Disclaimers : Toujours pas à moi, y'a rien à faire, j'y arrive pas… Mais quand je gagne au loto, je me les achète
Disclaimers : Toujours pas à moi, y'a rien à faire, j'y arrive pas… Mais quand je gagne au loto, je me les achète ! Mais faudrait peut-être commencer par jouer pour gagner, ça aide… Mémo à moi-même : penser à jouer au loto !
Titre : Liens de sang
Auteur : Ephemeris
Résumé : Alors que la fin de la guerre avait séparé Heero et Duo, le conflit avec Mariemeia les fait se retrouver.

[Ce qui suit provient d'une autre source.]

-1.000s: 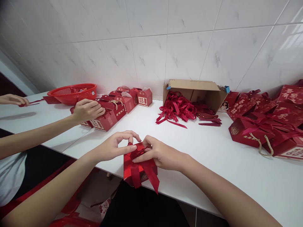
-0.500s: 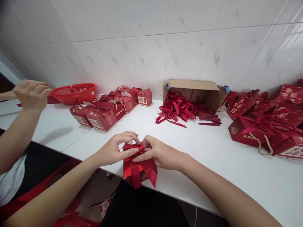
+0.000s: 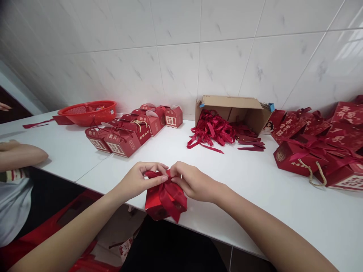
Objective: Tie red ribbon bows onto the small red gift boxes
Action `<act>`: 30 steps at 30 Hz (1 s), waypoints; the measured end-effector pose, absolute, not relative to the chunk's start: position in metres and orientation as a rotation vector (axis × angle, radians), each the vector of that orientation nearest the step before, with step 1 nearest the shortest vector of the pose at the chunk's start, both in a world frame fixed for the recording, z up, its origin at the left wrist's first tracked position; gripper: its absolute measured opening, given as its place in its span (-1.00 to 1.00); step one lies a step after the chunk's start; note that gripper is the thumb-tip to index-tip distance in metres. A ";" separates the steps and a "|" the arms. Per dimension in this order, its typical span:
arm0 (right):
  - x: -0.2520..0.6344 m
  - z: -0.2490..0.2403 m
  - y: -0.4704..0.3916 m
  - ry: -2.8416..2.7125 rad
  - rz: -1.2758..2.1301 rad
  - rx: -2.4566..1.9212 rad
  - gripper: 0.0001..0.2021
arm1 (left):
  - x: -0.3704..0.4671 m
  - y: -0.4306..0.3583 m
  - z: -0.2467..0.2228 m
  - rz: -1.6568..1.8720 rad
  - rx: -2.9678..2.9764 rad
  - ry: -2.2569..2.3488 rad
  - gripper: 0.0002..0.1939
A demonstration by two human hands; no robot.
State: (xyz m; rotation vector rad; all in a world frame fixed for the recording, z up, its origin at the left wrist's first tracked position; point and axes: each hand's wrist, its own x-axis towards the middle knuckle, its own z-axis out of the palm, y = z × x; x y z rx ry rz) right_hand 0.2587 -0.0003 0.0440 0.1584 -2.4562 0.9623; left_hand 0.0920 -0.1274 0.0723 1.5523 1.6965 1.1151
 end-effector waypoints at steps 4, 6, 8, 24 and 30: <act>0.258 0.041 -0.001 -2.344 0.966 0.029 -0.90 | 0.094 -0.128 0.073 1.115 1.512 1.681 -0.84; 0.256 0.040 -0.001 -2.293 0.937 0.020 -0.88 | 0.095 -0.128 0.073 1.119 1.494 1.683 -0.84; 0.255 0.039 -0.003 -2.254 0.922 -0.009 -0.87 | 0.096 -0.128 0.071 1.137 1.466 1.688 -0.84; 0.265 0.047 0.007 -2.177 1.213 -0.235 -0.94 | 0.090 -0.131 0.062 1.197 1.430 1.630 -0.75; 0.272 0.056 0.006 -2.320 1.227 -0.087 -0.67 | 0.090 -0.132 0.057 1.272 1.340 1.532 -0.74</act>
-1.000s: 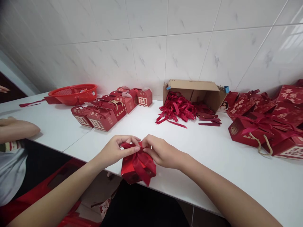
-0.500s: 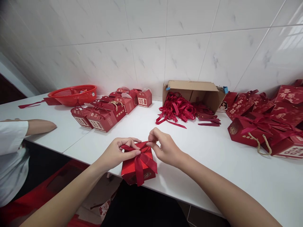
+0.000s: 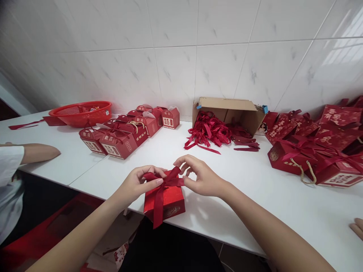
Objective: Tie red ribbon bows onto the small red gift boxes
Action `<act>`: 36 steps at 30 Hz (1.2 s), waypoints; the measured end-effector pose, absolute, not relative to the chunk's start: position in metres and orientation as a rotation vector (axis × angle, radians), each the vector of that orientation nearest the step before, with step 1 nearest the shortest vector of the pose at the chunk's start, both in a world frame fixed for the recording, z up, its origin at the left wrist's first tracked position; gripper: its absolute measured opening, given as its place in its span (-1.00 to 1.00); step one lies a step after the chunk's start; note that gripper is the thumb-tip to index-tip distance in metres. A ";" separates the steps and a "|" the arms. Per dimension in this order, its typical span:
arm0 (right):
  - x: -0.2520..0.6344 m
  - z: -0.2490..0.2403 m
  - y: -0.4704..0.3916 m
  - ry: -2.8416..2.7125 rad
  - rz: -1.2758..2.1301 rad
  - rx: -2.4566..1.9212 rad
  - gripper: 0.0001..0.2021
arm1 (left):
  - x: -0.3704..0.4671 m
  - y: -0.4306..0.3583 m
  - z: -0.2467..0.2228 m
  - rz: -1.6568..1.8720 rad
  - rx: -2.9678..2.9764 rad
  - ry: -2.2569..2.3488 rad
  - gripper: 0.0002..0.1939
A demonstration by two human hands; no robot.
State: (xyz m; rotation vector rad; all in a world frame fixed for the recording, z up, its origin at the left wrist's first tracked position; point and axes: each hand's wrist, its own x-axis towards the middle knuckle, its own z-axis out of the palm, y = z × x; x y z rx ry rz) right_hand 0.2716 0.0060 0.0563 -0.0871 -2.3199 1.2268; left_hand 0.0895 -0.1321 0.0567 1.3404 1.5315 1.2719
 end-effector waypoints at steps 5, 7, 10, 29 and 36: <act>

Evidemment, ils ne peuvent se passer l'un de l'autre, mais plusieurs années après, un incident vient perturber leur bonheur.
Couples : 1x2x1, 2xH
Genre : J'ai bien peur d'avoir déjà exploité ce thème, mais j'espère que ce ne sera pas trop redondant…
Rating : T
Warnings : Yaoi ! Cette histoire commence entre la guerre et l'affaire Mariemeia. J'ai changé la façon dont les pilotes sont entrés dans ce deuxième conflit en occultant le fait qu'ils avaient décidé de détruire les Gundams en les envoyant vers le soleil.
Liens de sang
Chapitre 5
Ils étaient tous les trois autour de la petite table de la cuisine, osant à peine se regarder. Hélène fuyait les yeux de son père, un peu de mauvaise humeur et presque vexée du regard qu'il lui avait lancé un moment plus tôt, se souvenant qu'elle était là. Duo, lui, se sentait mal à l'aise et ne savait pas quelle attitude adopter envers cette jeune fille. Il cherchait du soutien auprès de Heero qui, sentant la tension, cherchait un sujet de conversation léger pour détendre l'atmosphère, en vain. Contre toute attente, ce fut Duo qui prit la parole, s'adressant à Hélène.

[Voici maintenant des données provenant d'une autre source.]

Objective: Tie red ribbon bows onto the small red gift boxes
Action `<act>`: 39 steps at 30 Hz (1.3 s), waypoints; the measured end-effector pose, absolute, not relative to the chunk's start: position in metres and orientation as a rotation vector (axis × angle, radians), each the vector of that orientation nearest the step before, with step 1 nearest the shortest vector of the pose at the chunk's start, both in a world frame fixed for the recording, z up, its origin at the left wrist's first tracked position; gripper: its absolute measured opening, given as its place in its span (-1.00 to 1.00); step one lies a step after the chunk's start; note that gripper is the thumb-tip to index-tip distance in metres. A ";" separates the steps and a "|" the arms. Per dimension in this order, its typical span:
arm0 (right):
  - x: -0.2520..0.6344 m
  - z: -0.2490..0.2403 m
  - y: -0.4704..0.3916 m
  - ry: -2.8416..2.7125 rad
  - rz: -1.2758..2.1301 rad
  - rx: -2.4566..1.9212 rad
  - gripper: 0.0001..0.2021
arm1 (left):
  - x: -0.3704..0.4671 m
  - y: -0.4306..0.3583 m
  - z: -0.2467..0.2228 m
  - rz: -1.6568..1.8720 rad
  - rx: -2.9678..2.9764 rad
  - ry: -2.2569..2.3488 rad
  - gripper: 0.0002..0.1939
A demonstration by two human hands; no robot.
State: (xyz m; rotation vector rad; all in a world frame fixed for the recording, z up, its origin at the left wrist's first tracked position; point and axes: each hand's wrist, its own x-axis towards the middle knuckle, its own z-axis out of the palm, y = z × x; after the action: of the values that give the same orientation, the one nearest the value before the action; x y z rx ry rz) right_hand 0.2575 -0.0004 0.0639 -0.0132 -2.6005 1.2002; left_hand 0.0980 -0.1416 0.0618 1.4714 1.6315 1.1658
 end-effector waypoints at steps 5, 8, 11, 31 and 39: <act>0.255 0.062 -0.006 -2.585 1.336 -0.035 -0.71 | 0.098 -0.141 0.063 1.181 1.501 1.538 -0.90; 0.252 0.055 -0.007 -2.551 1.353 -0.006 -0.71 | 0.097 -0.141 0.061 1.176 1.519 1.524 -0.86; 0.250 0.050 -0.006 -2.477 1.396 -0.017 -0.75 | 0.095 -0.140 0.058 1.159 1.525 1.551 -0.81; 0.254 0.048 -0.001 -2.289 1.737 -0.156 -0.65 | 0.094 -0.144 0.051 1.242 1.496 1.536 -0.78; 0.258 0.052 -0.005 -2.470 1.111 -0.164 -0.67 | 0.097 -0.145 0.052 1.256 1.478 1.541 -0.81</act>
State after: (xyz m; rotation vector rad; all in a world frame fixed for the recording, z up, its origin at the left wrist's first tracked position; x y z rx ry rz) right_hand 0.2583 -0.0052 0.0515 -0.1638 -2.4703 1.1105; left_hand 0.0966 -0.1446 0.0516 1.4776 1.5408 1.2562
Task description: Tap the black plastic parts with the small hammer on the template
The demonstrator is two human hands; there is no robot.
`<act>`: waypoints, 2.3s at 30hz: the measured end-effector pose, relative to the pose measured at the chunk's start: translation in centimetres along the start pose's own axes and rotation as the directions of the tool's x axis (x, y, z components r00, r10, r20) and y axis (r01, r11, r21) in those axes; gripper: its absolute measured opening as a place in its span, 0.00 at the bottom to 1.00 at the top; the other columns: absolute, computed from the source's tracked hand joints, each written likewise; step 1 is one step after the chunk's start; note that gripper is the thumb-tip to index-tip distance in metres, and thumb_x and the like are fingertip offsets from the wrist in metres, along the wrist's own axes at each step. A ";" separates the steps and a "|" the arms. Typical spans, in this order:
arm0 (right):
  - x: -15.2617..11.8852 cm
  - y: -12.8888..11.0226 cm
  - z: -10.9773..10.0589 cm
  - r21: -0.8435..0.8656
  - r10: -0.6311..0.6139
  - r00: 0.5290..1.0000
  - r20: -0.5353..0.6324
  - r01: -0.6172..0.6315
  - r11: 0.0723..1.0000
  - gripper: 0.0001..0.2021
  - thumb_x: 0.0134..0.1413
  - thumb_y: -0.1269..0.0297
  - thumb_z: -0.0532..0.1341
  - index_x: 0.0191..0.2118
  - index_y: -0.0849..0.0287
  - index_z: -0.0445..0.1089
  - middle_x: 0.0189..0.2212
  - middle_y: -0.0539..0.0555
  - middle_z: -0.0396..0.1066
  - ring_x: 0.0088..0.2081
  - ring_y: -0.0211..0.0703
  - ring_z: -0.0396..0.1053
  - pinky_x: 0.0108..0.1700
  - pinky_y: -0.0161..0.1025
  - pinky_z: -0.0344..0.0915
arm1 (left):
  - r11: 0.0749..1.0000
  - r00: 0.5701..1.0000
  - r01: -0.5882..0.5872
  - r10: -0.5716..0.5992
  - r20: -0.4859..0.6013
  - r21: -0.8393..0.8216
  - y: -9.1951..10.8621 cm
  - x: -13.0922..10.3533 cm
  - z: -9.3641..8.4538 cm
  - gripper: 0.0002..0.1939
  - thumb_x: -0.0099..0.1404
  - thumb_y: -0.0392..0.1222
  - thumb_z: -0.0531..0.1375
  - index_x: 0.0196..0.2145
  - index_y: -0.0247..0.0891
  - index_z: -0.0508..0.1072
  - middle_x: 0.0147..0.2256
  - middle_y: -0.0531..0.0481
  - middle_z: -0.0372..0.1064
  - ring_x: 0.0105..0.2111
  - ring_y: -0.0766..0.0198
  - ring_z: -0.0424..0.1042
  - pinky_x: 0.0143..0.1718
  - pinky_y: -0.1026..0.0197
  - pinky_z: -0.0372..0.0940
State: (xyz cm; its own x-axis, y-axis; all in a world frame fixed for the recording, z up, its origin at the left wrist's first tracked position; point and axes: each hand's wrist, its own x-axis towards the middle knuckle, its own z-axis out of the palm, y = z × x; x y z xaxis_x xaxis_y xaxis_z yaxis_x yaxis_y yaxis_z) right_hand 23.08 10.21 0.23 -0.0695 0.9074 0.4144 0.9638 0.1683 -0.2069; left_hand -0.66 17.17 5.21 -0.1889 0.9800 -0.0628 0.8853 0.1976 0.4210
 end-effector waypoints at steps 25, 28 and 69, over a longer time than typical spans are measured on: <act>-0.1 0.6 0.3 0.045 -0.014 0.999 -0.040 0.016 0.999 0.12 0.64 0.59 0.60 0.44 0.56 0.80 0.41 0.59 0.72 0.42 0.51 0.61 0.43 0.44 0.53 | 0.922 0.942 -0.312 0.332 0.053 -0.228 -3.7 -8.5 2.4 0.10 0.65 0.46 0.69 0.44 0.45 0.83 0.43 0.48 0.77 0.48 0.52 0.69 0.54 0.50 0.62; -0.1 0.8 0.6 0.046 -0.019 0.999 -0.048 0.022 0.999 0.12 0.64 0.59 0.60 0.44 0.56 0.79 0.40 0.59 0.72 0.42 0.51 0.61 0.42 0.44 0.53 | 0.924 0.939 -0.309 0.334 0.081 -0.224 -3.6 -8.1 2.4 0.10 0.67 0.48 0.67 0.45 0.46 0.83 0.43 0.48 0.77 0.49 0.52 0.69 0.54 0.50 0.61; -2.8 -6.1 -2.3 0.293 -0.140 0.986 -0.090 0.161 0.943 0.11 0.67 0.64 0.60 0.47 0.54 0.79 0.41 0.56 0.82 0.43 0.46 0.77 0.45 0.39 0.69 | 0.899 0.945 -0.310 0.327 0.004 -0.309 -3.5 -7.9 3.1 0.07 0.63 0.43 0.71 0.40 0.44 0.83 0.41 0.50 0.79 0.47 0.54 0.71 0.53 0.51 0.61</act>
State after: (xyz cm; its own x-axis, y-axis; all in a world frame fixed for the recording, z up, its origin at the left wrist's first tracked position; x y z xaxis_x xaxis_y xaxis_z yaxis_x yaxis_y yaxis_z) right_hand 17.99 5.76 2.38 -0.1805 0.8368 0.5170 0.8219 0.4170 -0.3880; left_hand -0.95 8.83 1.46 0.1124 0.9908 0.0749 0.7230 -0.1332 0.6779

« Dis-moi, tu allais à l'école là où tu vivais jusqu'à maintenant ? »
Hélène posa enfin les yeux sur son père, ce qui déboussola un peu Duo.

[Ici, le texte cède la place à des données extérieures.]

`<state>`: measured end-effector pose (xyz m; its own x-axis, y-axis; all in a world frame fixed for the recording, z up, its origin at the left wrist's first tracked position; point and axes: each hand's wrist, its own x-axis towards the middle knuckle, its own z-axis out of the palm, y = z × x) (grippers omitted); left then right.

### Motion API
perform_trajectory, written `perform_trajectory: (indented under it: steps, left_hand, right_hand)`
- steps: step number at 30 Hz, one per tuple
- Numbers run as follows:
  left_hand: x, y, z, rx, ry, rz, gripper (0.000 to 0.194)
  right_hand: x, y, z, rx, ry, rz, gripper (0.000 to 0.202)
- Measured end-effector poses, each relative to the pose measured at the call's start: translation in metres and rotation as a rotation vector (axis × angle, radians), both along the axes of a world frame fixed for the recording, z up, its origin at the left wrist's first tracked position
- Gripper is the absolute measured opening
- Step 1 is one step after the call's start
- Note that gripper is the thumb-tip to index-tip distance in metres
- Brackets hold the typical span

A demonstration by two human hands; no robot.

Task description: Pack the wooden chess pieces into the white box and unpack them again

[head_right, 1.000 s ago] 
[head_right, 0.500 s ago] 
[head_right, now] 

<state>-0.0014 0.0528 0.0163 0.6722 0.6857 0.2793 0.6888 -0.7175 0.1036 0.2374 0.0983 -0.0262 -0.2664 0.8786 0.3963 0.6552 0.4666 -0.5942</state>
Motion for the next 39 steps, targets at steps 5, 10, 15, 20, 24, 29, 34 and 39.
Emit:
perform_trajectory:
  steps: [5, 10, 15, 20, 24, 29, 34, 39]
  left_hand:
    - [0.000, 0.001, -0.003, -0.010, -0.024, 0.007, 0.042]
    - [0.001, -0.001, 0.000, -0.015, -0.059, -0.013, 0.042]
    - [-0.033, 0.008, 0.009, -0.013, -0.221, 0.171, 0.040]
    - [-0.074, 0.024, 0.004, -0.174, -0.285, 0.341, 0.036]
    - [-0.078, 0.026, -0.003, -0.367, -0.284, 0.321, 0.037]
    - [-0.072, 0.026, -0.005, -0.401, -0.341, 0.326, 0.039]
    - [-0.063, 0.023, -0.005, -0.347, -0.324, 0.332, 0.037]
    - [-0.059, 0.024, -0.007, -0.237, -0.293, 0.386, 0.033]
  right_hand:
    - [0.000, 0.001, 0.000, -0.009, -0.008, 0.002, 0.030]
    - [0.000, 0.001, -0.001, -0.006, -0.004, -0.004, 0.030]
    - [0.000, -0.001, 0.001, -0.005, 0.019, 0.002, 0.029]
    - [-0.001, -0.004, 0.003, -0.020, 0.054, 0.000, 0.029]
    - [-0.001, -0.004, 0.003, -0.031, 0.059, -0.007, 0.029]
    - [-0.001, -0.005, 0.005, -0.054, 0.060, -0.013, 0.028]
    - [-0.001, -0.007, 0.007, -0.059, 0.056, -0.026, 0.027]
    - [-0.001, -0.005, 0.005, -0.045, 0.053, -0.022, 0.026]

« Oui, j'allais à l'école. »
Duo acquiesça avant de continuer.
« Si tu vis avec nous, il va falloir t'inscrire à l'école ici et prévenir ton ancienne école que tu n'y retourneras plus. »
Regardant fixement Duo dans les yeux, elle répondit presque instantanément.
« Je dois donc comprendre que je n'ai pas le choix et que je suis obligée de rester ici. »
« Comment veux-tu faire autrement ? Tu es mineure et tu es ma fille, je me dois donc de te prendre en charge. Et comme Heero et moi avons chacun un travail ici, il est préférable que tu viennes habiter sur cette colonie. »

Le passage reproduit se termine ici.